Альбус держал гостью, как невесомую пушинку. Золото, попавшее в руки бедняку. Он нес ее к одной из гостевых комнат, из окна которой открывался очаровательный вид на их крохотный городок. Убедившись, что она в силах самостоятельно добраться до кровати, он пожелал ей спокойной ночи и, замешкавшись, попросил прощения за эмоции, с которыми не смог совладать. На прикроватной тумбочке Гермиону уже ждал поднос с едой, чаем и ароматной выпечкой.

Геллерт Гриндевальд с удовольствием наблюдал, как погас свет в доме напротив. Без сомнения, его заклятый друг сейчас заваривает себе чашку чая, берет сладкую булочку, нет, не булочку — лимонный мармелад, его любимый, — Геллерт улыбнулся, — идет в кабинет, где вершились, как им тогда казалось, судьбы мира и садится за письменный стол.

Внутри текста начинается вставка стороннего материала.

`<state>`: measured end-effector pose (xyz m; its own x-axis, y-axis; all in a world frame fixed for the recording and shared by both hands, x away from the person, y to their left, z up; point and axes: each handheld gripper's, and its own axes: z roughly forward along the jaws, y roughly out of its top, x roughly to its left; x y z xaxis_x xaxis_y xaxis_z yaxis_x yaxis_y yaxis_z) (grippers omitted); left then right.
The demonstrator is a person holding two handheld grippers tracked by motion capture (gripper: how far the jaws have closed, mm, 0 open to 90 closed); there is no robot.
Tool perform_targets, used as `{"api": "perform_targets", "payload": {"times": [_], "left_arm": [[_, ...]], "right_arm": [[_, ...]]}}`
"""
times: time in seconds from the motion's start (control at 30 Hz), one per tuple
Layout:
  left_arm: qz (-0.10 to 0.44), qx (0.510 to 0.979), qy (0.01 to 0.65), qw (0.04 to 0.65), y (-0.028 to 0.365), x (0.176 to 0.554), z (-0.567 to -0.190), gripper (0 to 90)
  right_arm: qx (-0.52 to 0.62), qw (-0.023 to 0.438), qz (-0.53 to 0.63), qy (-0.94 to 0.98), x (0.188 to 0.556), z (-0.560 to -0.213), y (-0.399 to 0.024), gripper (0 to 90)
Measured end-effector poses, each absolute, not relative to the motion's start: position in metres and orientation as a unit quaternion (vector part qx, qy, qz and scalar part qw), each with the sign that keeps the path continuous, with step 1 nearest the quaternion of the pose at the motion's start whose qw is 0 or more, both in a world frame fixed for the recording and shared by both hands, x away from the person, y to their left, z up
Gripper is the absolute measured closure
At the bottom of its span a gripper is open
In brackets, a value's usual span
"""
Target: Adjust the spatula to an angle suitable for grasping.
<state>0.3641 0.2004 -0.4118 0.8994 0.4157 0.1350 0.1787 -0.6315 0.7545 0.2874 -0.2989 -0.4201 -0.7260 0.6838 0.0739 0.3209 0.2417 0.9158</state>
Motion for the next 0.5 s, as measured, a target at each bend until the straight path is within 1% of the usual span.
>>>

«Что ты сейчас читаешь, Альбус? Наверняка очередную байку Барда Бидля, хотя каждую из них ты знаешь наизусть. Ах, Альбус, если бы не то досадное недоразумение, мы бы сейчас путешествовали по миру, искали Дары Смерти, веселились дни напролёт, а по вечерам ты, как и прежде, декламировал бы мне Шекспира», — он медленно выпустил тонкую струйку дыма, который тут же причудливо закружился, рисуя замысловатый узор в ночном воздухе. — «Но ты, мой милый друг, избрал иной путь. Мне бы хотелось рассказать тебе о многом, расспросить тебя обо всем на свете, поделиться своими мыслями, планами, но ты… ты навсегда останешься для меня лишь тонким шрамом на ладони».